After our daughter Aubrey was born, though, Wes kept getting sicker. An unexplained whole-body rash. Fevers that would spike to 104. Weight loss. Overwhelming exhaustion. Hospitalization. Through all this, more than anything, he was heartbroken that he didn’t have the strength to be the dad he wanted to be. Wes had always given every drop of his energy to everyone so freely, and it pained him to find his reserves so low when he wanted to give the most. He was desperate to get better.
But no doctor could tell him what was wrong. He went through so many tests and had biopsies on every part of his body. They thought maybe he had cancer, maybe hepatitis, maybe some autoimmune disease, but nothing ever quite fit. Very early on they tested him for an extremely rare disease called hemophagocytic lymphohistiocytosis (HLH) and told us, this is the one you definitely don’t want it to be. The HLH biopsy was inconclusive and they told us that was good news. If it’s inconclusive, then it’s not HLH.
It wasn’t until a year later, when Wes was in the ICU with multi-organ failure, that we finally learned it was HLH after all. By then it was too late to do anything about it. Three months after the diagnosis, I was sitting at my husband’s bedside — as I had every day — telling him how much I loved him and how proud I was of him. And then I was telling the nurse it was time to take Wes off life support.
I was 29 years old. Aubrey was one. It was impossible to comprehend how much time we were going to have without his light filling the rooms we moved through.
We got one perfect weekend. Wes had been sick our daughter’s entire life and we still didn’t know why. But, a couple of months after Aubrey’s first birthday, another misdiagnosis led to Wes being prescribed a high dose of steroids that masked his symptoms completely for a couple days. We thought he was getting better.

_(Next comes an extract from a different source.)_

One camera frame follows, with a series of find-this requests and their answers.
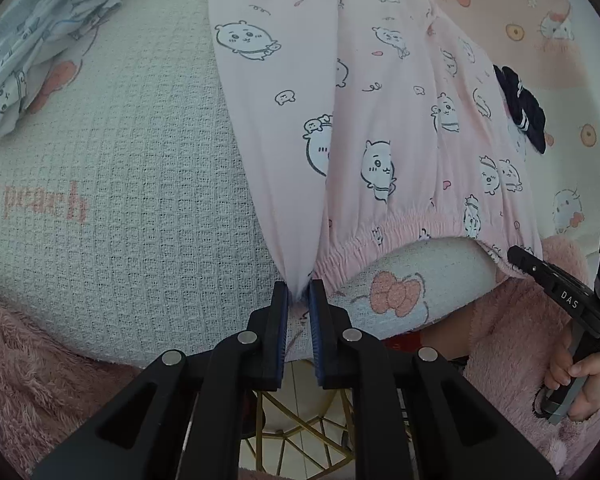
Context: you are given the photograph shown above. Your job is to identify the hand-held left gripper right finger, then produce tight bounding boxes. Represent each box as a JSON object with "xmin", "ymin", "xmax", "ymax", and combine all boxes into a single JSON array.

On Friday, Wes was so full of his old energy. We lay awake late into the night joking, talking, and planning for the future, just like we used to. Saturday morning, Wes jumped out of bed and raced to Aubrey’s room so they could spend the whole day together doing all the dad things he’d been too sick to do. They got Timbits. We were all so happy.
But it couldn’t last. Undiagnosed hemophagocytic lymphohistiocytosis (HLH) was already destroying Wes’s organs. By Monday, he was starting to feel sick again. A few months later, he was gone. Aubrey and I were alone.
I was very angry for a long time after Wes died. We might have had so many more good weekends if the doctors had gotten it right sooner. The anger protected me from sadness, but it also kept me from properly grieving for far too long.
Finally I realized that as long as I was suffering, so was Aubrey. We couldn’t keep living with a Wes-shaped hole in our family. I needed to let myself become a new person, so Aubrey and I could be complete. But we also needed a way to carry Wes with us. Now we always say, Daddy gave us his love and we get to keep it. It’s there in our hearts, everywhere we go, forever.
These last four years, Aubrey has been my motivation to heal, grow, and give back. She has the biggest heart and she wants to help everyone. The children’s book I wrote to help her understand her dad’s death became a publishing project to share with the world. The suncatchers that hung in her bedroom and Wes’s hospital room to keep them connected became a symbol that now belongs to everyone in the grief community.
The more we connect with others and share Wes’s story, the more I realize Aubrey and I were never really alone. Wes was never really gone. Every time we say his name, he’s there. And that one perfect weekend will last as long as we’re alive to remember it.”